Book-a-Day Review: For the Good of the Game

January 13, 2020

https://i0.wp.com/images-na.ssl-images-amazon.com/images/I/41XIEcvLDcL._SX327_BO1,204,203,200_.jpg?resize=197%2C299&ssl=1For the Good of the Game: The Inside Story of the Surprising and Dramatic Transformation of Major League Baseball, by Bud Selig with Phil Rogers

There’s a scene in the movie Lincoln, in which the president, working on a telegram in the middle of the night during a watershed moment of the Civil War, asks the operator if he thought people were “fitted” to the time in which they lived. The young man answers that some, like Lincoln, are.

That made me ponder: was Bud Selig, commissioner of baseball for more than 22 years, fitted to the era in which he served?

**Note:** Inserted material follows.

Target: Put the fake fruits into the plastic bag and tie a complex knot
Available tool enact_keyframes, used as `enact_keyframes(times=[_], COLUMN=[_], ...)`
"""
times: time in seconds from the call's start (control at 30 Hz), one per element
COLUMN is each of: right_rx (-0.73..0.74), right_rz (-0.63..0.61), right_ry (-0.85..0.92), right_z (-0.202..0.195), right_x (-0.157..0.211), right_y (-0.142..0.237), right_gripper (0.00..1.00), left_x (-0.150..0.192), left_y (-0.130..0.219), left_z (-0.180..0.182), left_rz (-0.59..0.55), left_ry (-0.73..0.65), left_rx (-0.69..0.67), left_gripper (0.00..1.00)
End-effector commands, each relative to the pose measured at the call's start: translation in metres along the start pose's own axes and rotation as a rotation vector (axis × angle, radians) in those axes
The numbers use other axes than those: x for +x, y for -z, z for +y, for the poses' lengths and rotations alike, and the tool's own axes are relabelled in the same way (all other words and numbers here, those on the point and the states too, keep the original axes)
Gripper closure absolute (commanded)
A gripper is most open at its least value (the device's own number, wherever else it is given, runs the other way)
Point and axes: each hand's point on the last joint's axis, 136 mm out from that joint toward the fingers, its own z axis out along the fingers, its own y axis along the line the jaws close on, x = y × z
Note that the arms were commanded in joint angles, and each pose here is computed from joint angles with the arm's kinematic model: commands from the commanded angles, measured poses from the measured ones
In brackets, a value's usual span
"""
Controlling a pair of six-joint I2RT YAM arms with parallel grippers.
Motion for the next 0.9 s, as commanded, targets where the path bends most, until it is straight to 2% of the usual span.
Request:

If someone else had been in that office, would the game have gone through the same expansion, labor issues, and PED scandals? Would it have had the “surprising and dramatic transformation,”, both in terms of increased financial success for both payers and owners? Impossible to say, but Selig takes a good deal of credit and a bit of blame for the ups and downs of the national pastime during his stewardship.

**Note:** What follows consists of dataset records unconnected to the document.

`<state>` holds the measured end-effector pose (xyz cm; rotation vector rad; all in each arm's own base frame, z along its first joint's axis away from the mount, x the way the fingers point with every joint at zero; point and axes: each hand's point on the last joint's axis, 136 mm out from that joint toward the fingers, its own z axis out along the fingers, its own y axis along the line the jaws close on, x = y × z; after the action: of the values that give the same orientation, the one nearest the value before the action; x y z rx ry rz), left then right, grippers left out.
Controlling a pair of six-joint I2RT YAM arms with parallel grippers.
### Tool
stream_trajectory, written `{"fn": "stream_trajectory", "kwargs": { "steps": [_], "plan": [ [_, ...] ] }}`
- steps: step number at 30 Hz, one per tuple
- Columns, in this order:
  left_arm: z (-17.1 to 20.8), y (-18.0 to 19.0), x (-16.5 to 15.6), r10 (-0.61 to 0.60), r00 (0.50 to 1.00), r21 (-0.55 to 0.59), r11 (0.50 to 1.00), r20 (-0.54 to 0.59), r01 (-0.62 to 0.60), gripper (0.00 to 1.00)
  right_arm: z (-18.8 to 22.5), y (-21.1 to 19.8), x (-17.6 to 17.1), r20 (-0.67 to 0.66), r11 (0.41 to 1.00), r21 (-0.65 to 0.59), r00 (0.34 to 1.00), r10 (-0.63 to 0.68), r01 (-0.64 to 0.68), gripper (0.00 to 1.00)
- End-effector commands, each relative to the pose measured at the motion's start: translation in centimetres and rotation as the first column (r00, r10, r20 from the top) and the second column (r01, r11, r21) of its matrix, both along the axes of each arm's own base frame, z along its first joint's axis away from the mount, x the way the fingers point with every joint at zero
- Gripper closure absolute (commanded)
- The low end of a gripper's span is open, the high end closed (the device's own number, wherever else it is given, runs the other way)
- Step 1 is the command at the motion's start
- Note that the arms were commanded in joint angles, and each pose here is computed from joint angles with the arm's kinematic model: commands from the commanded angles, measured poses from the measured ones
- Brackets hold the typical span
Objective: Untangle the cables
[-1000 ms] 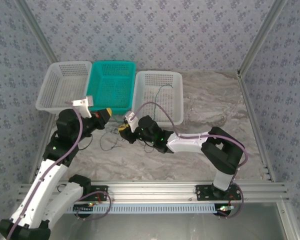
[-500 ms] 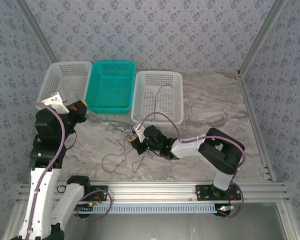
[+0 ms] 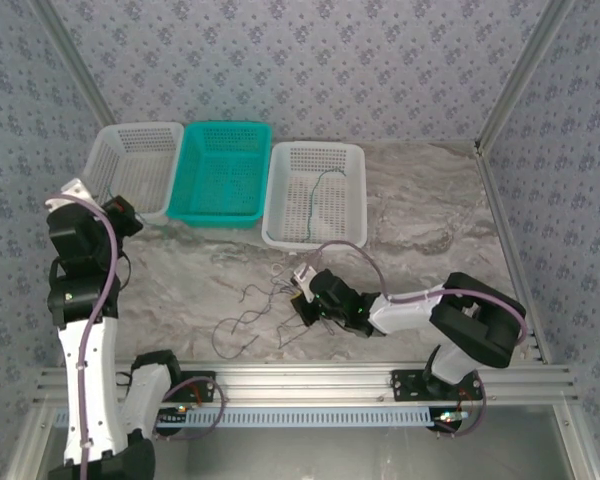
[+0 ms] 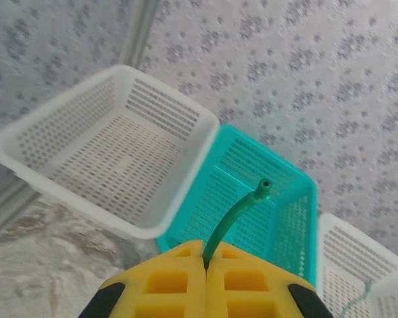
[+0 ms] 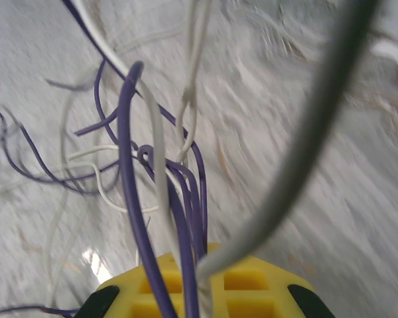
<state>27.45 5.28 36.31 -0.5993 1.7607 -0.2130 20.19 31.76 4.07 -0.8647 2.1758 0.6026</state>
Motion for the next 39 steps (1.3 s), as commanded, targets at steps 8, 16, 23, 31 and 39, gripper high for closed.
{"fn": "stream_trajectory", "kwargs": {
  "steps": [8, 16, 23, 31, 39],
  "plan": [
    [11.5, -7.1, 3.0, -0.412, 0.823, -0.147, 0.855, 0.390, 0.498, 1.00, -3.1, -5.6, -2.8, -0.046, 0.984, -0.147, 0.993, -0.108, 0.101, 1.00],
    [14.6, -18.0, 5.5, -0.659, 0.616, -0.055, 0.662, 0.432, 0.747, 1.00, -2.2, -10.4, -3.8, 0.004, 0.953, -0.119, 0.960, -0.281, 0.280, 1.00],
    [14.0, -27.3, 8.5, -0.748, 0.493, -0.059, 0.525, 0.444, 0.849, 1.00, -0.5, -14.7, -4.1, 0.014, 0.911, -0.038, 0.912, -0.410, 0.410, 1.00],
    [7.8, -33.8, 14.9, -0.771, 0.572, -0.067, 0.579, 0.280, 0.813, 1.00, 2.3, -16.6, -3.8, 0.024, 0.861, 0.211, 0.878, -0.478, 0.463, 1.00],
    [-4.1, -37.8, 21.0, -0.793, 0.603, -0.207, 0.577, 0.086, 0.790, 1.00, 4.1, -16.9, -3.8, 0.024, 0.854, 0.250, 0.879, -0.477, 0.456, 1.00]
  ]
}}
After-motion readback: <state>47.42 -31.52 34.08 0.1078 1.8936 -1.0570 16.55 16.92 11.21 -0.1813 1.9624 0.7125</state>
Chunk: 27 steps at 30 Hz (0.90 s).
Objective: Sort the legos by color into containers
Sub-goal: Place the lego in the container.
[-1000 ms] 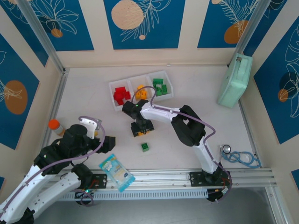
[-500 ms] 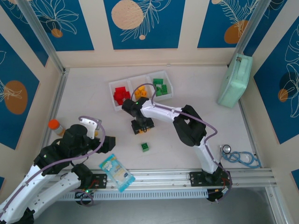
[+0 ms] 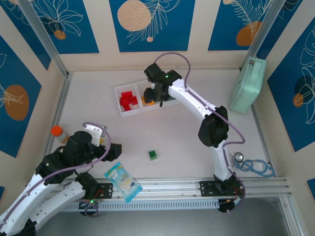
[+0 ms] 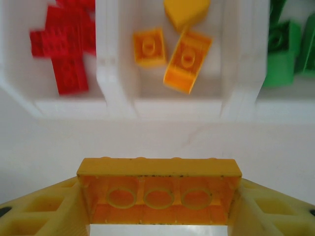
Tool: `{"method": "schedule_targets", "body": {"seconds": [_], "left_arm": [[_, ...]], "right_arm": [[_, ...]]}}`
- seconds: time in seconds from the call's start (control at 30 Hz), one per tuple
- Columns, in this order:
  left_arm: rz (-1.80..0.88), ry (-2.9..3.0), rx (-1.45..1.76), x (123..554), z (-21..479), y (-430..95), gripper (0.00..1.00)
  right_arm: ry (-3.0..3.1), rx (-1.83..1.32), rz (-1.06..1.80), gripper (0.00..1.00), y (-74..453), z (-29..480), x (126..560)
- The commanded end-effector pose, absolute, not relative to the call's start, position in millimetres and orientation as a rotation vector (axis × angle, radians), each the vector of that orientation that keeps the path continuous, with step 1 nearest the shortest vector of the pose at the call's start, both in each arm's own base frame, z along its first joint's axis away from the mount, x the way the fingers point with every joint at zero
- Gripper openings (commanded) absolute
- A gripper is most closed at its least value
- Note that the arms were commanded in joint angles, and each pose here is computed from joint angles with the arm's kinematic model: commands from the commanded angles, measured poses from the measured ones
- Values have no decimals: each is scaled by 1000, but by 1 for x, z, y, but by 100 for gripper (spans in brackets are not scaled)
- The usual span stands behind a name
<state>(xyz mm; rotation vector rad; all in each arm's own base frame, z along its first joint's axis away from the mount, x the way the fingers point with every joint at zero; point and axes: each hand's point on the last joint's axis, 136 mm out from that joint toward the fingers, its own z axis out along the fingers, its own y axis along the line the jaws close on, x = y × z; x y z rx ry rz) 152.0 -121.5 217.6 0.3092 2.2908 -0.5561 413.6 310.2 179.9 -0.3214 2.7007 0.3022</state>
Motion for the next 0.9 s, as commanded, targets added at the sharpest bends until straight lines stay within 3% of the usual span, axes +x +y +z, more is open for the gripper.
{"method": "schedule_targets", "body": {"seconds": [0.0,0.33,0.63,0.87], "left_arm": [[-534,2288,305,154,216,-120,99],[-515,2306,304,156,213,-119,99],[-494,2321,301,158,210,-119,99],[-485,2321,293,159,210,-117,99]], "right_arm": [[2696,-358,398,49,319,170,440],[2613,-308,637,48,335,154,504],[2572,-310,811,50,348,144,522],[2571,-279,903,60,353,131,530]]}}
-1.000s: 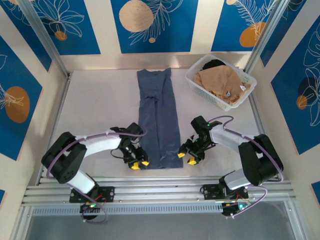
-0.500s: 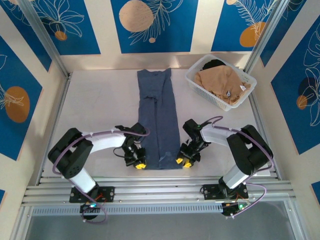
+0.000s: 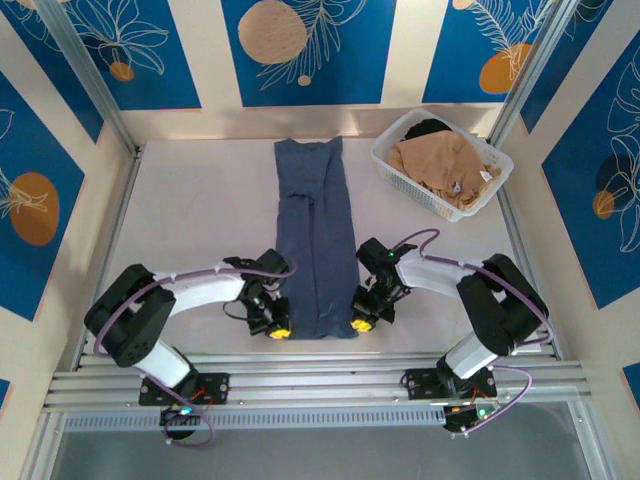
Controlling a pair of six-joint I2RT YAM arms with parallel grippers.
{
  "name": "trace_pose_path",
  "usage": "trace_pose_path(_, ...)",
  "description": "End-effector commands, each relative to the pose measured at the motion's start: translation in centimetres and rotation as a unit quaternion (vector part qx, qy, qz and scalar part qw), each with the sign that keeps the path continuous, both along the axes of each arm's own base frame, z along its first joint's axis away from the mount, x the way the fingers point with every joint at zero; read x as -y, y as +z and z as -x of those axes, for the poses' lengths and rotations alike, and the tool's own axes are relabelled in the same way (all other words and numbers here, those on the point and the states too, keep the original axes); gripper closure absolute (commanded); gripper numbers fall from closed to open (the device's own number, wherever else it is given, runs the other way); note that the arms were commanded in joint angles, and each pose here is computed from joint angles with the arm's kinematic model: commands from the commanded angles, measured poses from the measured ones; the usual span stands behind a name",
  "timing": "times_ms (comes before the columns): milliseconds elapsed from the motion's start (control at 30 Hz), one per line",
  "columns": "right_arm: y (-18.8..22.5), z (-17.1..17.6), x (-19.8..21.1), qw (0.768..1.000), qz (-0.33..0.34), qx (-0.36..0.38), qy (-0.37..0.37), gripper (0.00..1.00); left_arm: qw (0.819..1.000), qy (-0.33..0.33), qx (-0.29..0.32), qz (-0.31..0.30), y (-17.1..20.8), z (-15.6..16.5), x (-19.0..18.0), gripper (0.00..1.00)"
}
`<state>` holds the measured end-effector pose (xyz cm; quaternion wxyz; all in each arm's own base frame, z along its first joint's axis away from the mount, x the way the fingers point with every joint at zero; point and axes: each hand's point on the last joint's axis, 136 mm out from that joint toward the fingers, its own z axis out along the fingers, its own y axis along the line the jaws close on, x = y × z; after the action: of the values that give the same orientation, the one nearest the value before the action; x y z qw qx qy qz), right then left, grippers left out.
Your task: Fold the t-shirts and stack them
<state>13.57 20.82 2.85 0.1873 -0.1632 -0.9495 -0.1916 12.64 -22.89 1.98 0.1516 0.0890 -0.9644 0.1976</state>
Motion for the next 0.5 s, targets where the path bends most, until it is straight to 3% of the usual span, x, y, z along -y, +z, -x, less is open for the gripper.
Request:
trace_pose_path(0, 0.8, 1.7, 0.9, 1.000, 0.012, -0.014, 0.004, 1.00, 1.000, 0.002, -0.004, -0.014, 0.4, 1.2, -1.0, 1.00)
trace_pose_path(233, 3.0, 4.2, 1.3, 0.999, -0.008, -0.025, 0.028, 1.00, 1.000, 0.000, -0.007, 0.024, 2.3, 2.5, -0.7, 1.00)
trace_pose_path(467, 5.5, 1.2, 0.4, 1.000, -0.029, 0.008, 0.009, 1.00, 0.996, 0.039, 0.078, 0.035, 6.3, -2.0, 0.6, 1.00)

That’s the beauty, for lack of a better word, about memoirs: they’re the memories of the author and the way the reading audiences recalls things are of no consequence.

Selig runs through the stories of his introduction to the game, thanks in major part to his mother, who indulged his mania in a way few parents might (she certainly would not have thrown out his card collection). From there, it’s on to his love for the Milwaukee Braves, the heartache of their move to Atlanta, the subsequent machinations of securing another Major League franchise, and his ascension to the thrown, so to speak. Fairly standard stuff, full of the characters he met along the way, such as George Steinbrenner, Hank Aaron, and Barry Bonds, among others.

Fans are often asked how they might change the sport if they were commissioner. I doubt some of their ideas might be that far off from Selig’s.

* * *

A couple of years ago, I served as a freelance editor for a gentleman from a Middle Eastern country who wished to write his memoirs. I had never done anything like that before (and would probably never do it again). It was a unique circumstance: he was only in this country for a short while on vacation and the work demanded that I actually sit down next to him and go through his manuscript word by word, which was especially challenging since English was not his native language. I fought him over the words he used to described his story, trying to convince him that he might not have been the unique fellow he believed himself to be. From his point of view, in his skin and given his cultural situation, he was in a class by himself.

I know Phil Rogers must have had an easier time, but I wonder what it’s like, working with a major celebrity like Selig, fully aware — as Rogers would have been as a sportswriter for several newspapers as well as MLB.Com and the MLB Network — of whether his subjects were being totally honest or puffing up their accomplishments a bit. Not saying that’s what Selig did. Just thinking out loud.